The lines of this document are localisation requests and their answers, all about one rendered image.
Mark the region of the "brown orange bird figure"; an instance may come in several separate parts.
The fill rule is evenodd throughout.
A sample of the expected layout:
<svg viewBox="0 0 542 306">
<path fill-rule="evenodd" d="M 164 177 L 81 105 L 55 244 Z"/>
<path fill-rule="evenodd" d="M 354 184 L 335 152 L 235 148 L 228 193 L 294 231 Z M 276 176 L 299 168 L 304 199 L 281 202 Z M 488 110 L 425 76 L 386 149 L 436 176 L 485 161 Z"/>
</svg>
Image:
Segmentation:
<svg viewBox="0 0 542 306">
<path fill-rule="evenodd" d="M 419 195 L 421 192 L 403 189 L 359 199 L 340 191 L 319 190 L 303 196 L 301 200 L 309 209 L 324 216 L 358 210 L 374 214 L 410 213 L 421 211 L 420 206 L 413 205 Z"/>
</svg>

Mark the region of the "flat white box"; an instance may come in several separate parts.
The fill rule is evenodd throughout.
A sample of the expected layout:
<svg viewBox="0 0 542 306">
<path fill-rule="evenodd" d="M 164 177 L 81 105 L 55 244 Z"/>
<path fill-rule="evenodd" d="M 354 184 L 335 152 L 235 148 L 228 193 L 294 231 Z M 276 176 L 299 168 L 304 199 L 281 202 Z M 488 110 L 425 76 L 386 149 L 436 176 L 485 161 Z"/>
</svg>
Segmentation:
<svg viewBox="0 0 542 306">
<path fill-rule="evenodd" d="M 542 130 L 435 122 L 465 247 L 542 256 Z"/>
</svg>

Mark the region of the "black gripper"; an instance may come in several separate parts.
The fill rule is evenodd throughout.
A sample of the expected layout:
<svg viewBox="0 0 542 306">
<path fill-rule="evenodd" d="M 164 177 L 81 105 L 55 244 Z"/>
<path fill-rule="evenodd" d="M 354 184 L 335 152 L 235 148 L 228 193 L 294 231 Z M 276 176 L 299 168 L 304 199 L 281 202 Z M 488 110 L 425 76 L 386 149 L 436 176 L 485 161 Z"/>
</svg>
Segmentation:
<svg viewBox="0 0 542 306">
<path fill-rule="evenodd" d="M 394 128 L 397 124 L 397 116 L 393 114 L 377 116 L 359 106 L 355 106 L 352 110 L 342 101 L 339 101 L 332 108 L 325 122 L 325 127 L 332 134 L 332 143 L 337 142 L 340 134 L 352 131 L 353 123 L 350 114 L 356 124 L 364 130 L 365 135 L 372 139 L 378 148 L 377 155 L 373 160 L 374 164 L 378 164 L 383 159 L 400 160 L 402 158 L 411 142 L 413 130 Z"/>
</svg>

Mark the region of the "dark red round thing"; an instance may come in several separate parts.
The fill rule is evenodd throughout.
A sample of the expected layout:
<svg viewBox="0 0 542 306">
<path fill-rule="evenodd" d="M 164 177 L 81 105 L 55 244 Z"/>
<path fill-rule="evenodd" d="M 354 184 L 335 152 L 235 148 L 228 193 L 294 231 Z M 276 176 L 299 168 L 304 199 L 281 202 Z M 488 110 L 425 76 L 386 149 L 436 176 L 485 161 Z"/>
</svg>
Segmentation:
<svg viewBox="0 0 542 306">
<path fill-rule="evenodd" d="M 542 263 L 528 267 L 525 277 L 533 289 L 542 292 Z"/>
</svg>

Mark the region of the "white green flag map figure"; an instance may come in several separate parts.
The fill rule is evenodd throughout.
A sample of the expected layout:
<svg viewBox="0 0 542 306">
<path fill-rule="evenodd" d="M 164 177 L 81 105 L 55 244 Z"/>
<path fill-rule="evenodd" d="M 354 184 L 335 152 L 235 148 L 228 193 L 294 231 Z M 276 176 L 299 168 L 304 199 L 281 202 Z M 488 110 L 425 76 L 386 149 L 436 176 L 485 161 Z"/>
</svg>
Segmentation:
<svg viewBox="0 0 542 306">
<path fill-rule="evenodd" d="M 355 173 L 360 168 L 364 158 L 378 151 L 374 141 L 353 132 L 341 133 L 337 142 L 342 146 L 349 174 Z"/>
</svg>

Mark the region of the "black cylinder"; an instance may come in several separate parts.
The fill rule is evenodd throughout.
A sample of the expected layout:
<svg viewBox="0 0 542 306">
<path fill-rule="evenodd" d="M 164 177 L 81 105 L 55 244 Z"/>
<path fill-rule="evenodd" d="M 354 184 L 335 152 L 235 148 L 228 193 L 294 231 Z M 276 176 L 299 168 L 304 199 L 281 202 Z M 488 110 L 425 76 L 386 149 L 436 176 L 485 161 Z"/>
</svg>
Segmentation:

Assignment: Show every line in the entries where the string "figure" occurs.

Final answer:
Mark the region of the "brown orange bird figure"; an instance may come in several separate parts.
Mark the region of the "white green flag map figure"; an instance may come in several separate parts.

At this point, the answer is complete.